* _Data extract_
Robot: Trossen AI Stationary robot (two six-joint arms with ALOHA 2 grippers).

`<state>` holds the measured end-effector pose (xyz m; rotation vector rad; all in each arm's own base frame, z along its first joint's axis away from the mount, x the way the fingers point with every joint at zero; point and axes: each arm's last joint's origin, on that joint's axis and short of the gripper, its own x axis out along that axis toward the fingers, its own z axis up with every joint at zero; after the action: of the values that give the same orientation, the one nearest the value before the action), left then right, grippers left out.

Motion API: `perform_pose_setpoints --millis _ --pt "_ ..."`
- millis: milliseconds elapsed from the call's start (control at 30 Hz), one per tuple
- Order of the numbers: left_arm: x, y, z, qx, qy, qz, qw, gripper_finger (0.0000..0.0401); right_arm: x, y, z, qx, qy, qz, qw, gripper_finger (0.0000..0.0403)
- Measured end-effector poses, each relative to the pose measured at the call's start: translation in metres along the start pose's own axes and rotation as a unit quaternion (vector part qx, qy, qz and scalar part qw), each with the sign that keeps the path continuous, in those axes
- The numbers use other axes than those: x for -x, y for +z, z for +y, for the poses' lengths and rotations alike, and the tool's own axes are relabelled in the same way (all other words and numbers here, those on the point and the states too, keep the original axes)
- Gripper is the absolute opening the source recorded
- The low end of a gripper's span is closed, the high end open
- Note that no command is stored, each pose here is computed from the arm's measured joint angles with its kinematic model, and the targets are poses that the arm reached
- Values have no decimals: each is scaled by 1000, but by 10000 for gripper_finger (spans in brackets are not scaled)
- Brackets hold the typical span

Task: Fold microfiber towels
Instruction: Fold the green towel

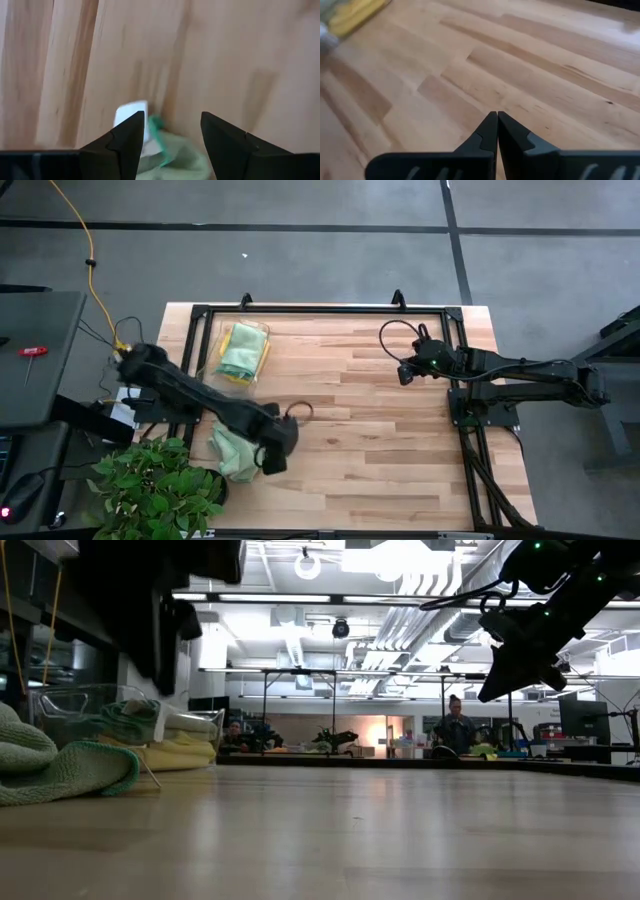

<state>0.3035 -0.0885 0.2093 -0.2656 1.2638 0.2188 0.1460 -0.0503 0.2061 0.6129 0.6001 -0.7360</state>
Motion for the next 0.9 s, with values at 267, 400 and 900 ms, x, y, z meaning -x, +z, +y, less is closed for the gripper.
perform_pose_setpoints --millis 267,400,900 --pt "-29 5 -21 -9 73 102 992 186 0 -1 0 56 1 9 998 4" --pt "-33 -3 -24 4 91 127 988 186 0 -1 -1 63 0 8 998 4" --pt "-55 -18 -4 65 105 173 977 183 0 -1 -1 52 0 8 999 4"
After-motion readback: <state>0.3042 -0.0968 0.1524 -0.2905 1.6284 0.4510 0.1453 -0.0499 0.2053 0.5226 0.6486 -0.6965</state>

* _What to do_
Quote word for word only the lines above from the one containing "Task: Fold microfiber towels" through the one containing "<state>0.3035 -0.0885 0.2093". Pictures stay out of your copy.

* _Exercise result_
Task: Fold microfiber towels
Instruction: Fold the green towel


<state>0.3035 -0.0885 0.2093 -0.2656 1.2638 0.2188 0.1460 -0.0503 0.2061 0.6129 0.6001 -0.7360</state>

Nothing remains to be added to this answer.